▶ [EXERCISE PROMPT]:
Stopping at the line that holds "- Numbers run", repeat the lines below exactly, starting from the very first and including that final line.

▶ [SUPPLIED DATA]:
———

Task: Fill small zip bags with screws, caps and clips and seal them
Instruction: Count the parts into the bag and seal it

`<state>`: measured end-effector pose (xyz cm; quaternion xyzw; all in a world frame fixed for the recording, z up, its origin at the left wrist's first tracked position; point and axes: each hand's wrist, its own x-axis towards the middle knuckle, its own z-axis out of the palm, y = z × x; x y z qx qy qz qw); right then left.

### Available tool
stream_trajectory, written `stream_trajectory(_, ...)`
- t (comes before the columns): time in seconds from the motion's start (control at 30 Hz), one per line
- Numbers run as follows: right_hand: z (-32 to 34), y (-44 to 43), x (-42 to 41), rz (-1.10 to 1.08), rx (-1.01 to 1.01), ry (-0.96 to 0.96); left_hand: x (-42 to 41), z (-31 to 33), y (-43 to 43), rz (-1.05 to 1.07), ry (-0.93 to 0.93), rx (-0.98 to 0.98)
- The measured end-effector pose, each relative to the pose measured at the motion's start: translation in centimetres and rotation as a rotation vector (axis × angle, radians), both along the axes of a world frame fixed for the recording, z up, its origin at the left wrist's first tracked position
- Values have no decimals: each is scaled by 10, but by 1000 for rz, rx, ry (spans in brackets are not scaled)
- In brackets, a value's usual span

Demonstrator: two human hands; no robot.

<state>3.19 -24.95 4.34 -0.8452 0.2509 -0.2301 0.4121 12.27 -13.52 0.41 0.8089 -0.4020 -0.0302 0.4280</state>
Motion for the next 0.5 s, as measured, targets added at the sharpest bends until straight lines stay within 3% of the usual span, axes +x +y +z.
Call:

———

▶ [EXPECTED ANSWER]:
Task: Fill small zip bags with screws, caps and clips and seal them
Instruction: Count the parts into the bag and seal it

`<state>`: measured end-effector pose (xyz cm; quaternion xyzw; all in a world frame fixed for the recording, z up, its origin at the left wrist's first tracked position; point and axes: each hand's wrist, its own x-axis towards the middle knuckle, its own z-axis out of the palm, y = z × x; x y z qx qy qz qw); right then left.

### Available tool
stream_trajectory, written `stream_trajectory(_, ...)`
- t (comes before the columns): time in seconds from the motion's start (control at 30 Hz), one per line
- Numbers run as follows: right_hand: z (-32 to 34), y (-44 to 43), x (-42 to 41), rz (-1.10 to 1.08), rx (-1.01 to 1.01), ry (-0.96 to 0.96); left_hand: x (-42 to 41), z (-31 to 33), y (-43 to 43), rz (-1.05 to 1.07), ry (-0.93 to 0.93), rx (-0.98 to 0.98)

Nothing more remains to be added to the answer.